D’une manière générale, il apparaît que les auteurs et victimes de violences conjugales sont issus de tous les milieux sociaux, avec une surreprésentation des brimades psychologiques dans les milieux aisés et davantage de violences physiques au sein des classes populaires, avec une forte corrélation avec la consommation excessive d’alcool. Notons également que les femmes cadres hésitent davantage à porter plainte que d’autres catégories socio-professionnelles par peur des conséquences. L’association reçoit également des femmes de tous âges avec toutefois une majorité de Marseillaises de 25 à 35 ans. Il est parfois difficile de comprendre pourquoi une femme victime de violences conjugales reste des années voire des décennies avec son bourreau. La volonté de préserver le cadre de vie familial des enfants ou le manque d’indépendance économique et la peur du lendemain peuvent être convoqués. Mais il importe de comprendre que ces violences perpétrées par le conjoint ne sont pas continues et s’insèrent au contraire dans un cycle en quatre phases : lune de miel, tensions, explosion et repentance, entretenant chez la femme battue l’espoir d’un changement de comportement de celui qu’elle aime.

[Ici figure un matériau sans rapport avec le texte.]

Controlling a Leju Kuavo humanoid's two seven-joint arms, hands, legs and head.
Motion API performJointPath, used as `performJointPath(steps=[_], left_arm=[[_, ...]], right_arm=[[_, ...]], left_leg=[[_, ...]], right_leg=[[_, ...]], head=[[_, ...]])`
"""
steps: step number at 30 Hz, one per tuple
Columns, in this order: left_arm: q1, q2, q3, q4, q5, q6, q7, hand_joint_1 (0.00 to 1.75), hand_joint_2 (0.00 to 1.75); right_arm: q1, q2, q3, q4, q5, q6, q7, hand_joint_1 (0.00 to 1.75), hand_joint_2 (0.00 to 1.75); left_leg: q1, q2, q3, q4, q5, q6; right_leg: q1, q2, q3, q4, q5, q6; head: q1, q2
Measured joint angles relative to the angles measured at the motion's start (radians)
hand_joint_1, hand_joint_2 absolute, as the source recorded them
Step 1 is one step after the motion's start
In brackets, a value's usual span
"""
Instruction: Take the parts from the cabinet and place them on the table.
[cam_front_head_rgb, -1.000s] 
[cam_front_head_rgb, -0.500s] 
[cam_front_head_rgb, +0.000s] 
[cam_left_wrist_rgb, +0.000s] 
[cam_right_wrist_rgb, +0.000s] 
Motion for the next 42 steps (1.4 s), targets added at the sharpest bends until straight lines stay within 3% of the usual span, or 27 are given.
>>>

L’emprise est aussi susceptible d’augmenter à chaque cycle pouvant même aller jusqu’à faire porter à la victime la responsabilité de ce qui lui arrive. Ce n’est qu’en 1999 que l’Organisation des Nations Unies (ONU) crée la journée internationale de lutte contre les violences faites aux femmes, désormais célébrée chaque 25 novembre. Avec l’avènement, en 2017, du mouvement #MeToo encourageant, à l’échelle internationale, la prise de parole des femmes victimes d’agressions sexuelles et de viols, les violences faites aux femmes sont devenues une priorité pour les pouvoirs publics, et la société dans son ensemble tolère de moins en moins de tels comportements. Toutefois, en 2023, plus de 200 000 Françaises ont encore été victimes de violences de la part de leur conjoint ou ex conjoint, et près d’une centaine en sont mortes. La région Sud-Provence Alpes Côte d’Azur figure malheureusement dans les premières positions de ce triste palmarès des violences conjugales et des féminicides. La mobilisation des forces issues de la société civiles demeure donc essentielle. Rebaptisée en 2021 Solidarité femmes 13, l’association marseillaise fondée en 1976 continue son combat en faveur des femmes victimes de violences conjugales et sexuelles.
Bibliographie
- Liliane Daligand, Les violences conjugales, Collection Que sais-je, Paris, PUF, 2023.
- Olivier Fillieule, Isabelle Sommier (dir.), Marseille années 68, Paris, Presses de Sciences Po, 2018.
- Erin Pizzey, Crie moins fort, les voisins vont t’entendre, Paris, Des femmes, 1975.